His comments came as Bank Medici AG of Austria became the latest lender to reveal a loss from Madoff’s alleged $50 billion fraud. Two funds at the Viennese bank, 75 percent owned by Chairman Sonja Kohn, invested $2.1 billion entirely in Madoff’s firm, the bank said today. It joined institutions and wealthy individuals from Tokyo to Paris. New York’s Yeshiva University lost as much as $140 million, the student newspaper said.

U.S. Senate Banking Committee Chairman Christopher Dodd, meantime, told the Securities and Exchange Commission to explain how it failed to detect the “giant Ponzi scheme.”

Dodd, a Connecticut Democrat, “is seeking more information from the SEC about this case,” Kate Szostak, the senator’s spokeswoman, said in a statement late yesterday. “Senator Dodd is concerned not only about the people caught up in this reported scheme who may have been misled, but how such a massive fraud could have gone undetected.”

2005 SEC Review

Madoff, 70, was arrested Dec. 11 after he told his sons that Bernard L. Madoff Investment Securities LLC was a “giant Ponzi scheme,” the SEC said. Clients facing losses range from a Fairfield, Connecticut, pension fund to hedge funds and New York Mets owner Fred Wilpon’s Sterling Equities Inc.

The SEC hadn’t inspected Madoff’s investment advisory business since he registered the firm with the agency in September 2006, two people familiar with the matter said. The SEC tries to inspect advisers at least every five years and to scrutinize new firms in their first year of registration, former agency officials and securities lawyers said. Harbeck’s SIPC is liquidating the firm.

SEC examiners reviewed Madoff’s brokerage business in 2005 after an investment manager, writing to the agency, and press reports questioned the validity of his investment returns. The SEC’s enforcement division completed an investigation involving the company last year without bringing a claim.

Peter Madoff Subpoenaed

One of Madoff’s sons, Peter Madoff, was today subpoenaed by Massachusetts Secretary of State William Galvin, according to a copy of a court filing. The son was chief compliance officer at Madoff’s firm, the filing said. Galvin is also seeking documents from Marcia Beth Cohn, chief compliance officer of Cohmad Securities Corp., located at the same address as Madoff’s firm, the filing said.

Galvin became involved after Tremont Group Holdings Inc., a hedge-fund firm owned by Massachusetts Mutual Life Insurance Co., revealed that it had $3.3 billion invested with Madoff. The investment amounted to more than half Tremont’s total assets, a person familiar with the matter said.
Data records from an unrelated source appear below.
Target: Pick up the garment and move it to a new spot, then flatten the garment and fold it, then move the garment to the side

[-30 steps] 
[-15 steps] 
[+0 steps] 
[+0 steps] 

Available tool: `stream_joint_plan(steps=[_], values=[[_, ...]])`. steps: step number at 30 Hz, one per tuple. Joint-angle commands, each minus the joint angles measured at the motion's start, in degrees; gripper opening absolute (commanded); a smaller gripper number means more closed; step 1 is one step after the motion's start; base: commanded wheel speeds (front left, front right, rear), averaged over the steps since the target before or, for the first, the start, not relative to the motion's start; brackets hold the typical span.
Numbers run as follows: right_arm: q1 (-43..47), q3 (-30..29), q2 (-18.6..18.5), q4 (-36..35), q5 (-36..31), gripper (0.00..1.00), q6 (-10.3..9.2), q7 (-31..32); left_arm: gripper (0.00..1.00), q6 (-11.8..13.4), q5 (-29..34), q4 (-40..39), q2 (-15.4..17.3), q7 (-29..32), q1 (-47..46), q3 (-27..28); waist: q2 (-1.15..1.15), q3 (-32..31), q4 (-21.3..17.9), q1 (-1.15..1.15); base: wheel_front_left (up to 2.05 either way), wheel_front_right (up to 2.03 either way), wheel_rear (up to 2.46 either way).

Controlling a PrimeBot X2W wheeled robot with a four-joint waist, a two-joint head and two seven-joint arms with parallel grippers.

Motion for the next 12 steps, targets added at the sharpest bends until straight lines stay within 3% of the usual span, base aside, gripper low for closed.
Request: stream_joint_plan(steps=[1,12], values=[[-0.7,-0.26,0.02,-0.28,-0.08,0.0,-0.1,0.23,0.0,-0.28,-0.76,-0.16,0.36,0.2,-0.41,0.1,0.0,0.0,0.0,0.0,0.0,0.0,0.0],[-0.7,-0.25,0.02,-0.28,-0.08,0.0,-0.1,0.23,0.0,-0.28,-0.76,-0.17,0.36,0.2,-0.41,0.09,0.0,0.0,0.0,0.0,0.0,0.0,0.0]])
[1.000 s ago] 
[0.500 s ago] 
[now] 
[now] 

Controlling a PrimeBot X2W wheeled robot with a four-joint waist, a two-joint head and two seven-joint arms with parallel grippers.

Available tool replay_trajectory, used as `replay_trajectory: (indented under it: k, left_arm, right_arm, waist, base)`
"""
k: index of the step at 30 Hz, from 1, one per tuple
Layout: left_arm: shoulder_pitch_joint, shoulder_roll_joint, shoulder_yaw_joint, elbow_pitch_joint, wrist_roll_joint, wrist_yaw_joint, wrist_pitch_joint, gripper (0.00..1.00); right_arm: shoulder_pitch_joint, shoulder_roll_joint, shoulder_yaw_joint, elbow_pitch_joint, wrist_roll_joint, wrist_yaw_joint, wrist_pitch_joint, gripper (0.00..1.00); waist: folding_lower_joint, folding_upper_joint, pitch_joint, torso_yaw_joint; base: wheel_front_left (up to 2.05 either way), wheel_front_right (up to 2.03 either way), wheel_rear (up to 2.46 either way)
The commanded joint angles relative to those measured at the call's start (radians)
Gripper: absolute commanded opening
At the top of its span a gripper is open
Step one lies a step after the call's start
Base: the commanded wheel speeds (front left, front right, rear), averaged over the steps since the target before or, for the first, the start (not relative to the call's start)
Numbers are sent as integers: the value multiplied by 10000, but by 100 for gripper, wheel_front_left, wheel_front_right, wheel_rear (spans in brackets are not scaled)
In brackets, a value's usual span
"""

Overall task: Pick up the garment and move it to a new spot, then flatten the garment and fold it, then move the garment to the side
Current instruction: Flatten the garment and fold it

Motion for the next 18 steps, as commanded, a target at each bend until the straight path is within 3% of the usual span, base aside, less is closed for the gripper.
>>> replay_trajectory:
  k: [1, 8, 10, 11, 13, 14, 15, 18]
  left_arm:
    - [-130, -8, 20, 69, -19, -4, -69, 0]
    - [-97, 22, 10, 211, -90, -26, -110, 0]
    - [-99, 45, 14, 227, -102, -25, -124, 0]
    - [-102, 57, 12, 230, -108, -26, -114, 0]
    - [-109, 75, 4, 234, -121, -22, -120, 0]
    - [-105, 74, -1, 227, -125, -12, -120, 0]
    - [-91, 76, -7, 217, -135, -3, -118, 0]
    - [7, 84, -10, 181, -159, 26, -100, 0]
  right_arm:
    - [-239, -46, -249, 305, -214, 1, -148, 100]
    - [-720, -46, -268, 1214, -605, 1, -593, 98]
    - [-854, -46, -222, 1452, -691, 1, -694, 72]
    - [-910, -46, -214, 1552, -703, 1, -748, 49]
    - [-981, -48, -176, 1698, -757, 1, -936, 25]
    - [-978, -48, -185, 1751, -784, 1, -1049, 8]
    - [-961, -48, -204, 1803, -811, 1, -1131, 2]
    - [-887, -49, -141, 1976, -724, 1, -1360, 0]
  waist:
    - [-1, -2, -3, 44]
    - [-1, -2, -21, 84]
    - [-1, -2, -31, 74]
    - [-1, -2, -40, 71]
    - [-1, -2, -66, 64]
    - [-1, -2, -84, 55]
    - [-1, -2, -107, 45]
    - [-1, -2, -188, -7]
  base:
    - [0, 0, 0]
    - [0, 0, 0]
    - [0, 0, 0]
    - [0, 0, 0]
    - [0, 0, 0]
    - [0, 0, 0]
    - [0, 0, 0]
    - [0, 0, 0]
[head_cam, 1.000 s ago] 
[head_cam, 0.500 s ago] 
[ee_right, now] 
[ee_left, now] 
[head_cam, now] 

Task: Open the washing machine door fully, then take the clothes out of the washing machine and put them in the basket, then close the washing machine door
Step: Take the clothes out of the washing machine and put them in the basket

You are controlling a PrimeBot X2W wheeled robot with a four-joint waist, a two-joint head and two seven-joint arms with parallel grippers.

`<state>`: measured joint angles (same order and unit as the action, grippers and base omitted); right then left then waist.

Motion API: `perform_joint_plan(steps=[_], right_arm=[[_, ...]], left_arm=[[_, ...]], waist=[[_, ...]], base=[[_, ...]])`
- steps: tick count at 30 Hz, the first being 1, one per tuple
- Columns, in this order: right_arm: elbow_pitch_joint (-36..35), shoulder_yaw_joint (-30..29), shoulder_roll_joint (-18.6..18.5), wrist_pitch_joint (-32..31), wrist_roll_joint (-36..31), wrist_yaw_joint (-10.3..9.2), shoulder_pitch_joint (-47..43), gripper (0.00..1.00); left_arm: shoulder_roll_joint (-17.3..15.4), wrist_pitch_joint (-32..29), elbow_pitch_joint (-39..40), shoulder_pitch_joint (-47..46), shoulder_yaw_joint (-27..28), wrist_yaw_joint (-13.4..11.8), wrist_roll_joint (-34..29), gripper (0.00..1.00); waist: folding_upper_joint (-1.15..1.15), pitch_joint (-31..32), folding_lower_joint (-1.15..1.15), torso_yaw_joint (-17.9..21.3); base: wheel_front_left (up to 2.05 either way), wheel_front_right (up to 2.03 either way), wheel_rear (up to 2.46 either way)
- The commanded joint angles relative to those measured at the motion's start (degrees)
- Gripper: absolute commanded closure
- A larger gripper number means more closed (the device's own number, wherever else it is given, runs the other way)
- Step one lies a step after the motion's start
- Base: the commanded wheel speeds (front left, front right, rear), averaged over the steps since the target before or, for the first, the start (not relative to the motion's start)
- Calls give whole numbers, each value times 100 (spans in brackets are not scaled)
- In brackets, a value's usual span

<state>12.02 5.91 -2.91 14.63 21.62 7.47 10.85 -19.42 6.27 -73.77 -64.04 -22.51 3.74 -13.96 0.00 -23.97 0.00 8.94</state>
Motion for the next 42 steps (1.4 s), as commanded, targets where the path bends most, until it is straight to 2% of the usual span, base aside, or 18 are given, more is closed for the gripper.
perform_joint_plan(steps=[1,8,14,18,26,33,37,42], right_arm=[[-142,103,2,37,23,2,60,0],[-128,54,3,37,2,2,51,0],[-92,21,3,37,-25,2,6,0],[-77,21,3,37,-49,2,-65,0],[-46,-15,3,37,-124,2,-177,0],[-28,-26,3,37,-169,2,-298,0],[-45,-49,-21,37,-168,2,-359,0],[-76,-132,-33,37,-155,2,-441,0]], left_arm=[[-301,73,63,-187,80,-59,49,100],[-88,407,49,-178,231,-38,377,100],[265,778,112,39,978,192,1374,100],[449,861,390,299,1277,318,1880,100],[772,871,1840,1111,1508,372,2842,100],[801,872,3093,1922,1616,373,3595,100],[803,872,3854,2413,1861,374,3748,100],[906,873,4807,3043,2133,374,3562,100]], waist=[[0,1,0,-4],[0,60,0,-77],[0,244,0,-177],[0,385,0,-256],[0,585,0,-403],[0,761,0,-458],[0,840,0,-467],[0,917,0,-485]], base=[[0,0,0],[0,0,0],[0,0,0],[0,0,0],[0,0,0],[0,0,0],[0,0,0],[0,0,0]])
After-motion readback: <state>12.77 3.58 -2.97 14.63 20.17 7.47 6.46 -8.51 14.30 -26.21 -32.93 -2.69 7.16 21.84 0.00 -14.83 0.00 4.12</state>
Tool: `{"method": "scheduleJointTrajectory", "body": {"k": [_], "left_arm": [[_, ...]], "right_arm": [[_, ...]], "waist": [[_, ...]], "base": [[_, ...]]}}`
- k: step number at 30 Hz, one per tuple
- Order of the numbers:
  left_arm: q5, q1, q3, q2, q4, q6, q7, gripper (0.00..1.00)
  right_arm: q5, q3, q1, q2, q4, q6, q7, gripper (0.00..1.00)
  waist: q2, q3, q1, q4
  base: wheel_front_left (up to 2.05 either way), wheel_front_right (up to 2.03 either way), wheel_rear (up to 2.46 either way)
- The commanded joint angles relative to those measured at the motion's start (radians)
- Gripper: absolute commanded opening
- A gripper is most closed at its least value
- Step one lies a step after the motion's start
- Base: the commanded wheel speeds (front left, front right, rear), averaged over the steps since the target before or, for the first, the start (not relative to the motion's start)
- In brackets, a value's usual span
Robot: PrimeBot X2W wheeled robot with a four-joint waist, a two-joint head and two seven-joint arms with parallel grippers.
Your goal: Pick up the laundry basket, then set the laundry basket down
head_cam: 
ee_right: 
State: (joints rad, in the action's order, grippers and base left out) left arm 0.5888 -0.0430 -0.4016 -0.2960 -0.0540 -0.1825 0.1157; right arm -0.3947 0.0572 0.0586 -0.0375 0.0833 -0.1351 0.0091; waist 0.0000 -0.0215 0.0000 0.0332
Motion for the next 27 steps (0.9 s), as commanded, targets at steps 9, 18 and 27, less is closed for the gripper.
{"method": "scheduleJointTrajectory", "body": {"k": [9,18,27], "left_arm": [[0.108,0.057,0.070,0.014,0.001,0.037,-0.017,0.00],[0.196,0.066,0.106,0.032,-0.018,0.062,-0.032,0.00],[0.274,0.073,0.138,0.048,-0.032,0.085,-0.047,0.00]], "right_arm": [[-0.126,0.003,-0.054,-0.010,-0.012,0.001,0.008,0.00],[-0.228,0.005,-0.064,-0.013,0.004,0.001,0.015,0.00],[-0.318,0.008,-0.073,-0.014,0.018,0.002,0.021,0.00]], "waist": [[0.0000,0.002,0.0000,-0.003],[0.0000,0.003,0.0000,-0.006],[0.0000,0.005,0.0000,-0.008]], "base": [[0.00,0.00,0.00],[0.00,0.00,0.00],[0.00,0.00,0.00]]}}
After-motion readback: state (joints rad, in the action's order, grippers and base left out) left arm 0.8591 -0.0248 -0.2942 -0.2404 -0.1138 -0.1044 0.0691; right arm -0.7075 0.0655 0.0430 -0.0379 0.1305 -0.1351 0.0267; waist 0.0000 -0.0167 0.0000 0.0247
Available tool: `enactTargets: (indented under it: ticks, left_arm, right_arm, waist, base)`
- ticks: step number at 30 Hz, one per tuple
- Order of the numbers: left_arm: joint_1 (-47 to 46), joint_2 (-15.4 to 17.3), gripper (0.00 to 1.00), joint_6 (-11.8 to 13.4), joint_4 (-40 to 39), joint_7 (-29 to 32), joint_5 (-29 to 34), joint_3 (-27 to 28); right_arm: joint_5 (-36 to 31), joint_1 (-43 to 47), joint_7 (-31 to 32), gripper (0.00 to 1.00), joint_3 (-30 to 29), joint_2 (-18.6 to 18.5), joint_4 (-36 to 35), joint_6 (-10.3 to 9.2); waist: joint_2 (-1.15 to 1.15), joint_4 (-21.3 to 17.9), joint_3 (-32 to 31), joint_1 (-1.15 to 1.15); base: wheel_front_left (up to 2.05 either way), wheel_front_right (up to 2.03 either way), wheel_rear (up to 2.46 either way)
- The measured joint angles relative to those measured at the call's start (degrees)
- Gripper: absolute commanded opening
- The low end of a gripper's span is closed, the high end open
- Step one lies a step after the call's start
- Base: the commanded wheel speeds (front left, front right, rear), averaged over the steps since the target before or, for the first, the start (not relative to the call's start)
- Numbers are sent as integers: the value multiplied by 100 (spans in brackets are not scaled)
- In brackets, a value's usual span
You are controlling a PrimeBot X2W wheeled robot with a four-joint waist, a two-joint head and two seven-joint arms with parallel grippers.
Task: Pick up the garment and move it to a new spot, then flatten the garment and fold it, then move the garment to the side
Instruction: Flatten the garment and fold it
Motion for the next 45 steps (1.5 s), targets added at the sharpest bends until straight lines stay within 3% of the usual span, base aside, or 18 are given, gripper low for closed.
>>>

The SEC was already under fire before Madoff’s alleged fraud came to light. The collapses of investment banks Bear Stearns Cos. and Lehman Brothers Holdings Inc. this year tarnished the SEC’s reputation and lawmakers such as Dodd and Senator Charles Grassley, an Iowa Republican, have questioned its vigilance in enforcing securities laws.

SEC spokesman John Nester didn’t return a phone call and e- mail seeking comment.

Separately, Madoff made $182,250 in campaign donations since 1993 to federal candidates, the political parties, and securities industry’s political action committee, according to the Center for Responsive Politics. He gave $100,000 to the Democratic Senatorial Campaign Committee, including $25,000 in September. He contributed to both Democratic and Republican members of Congress.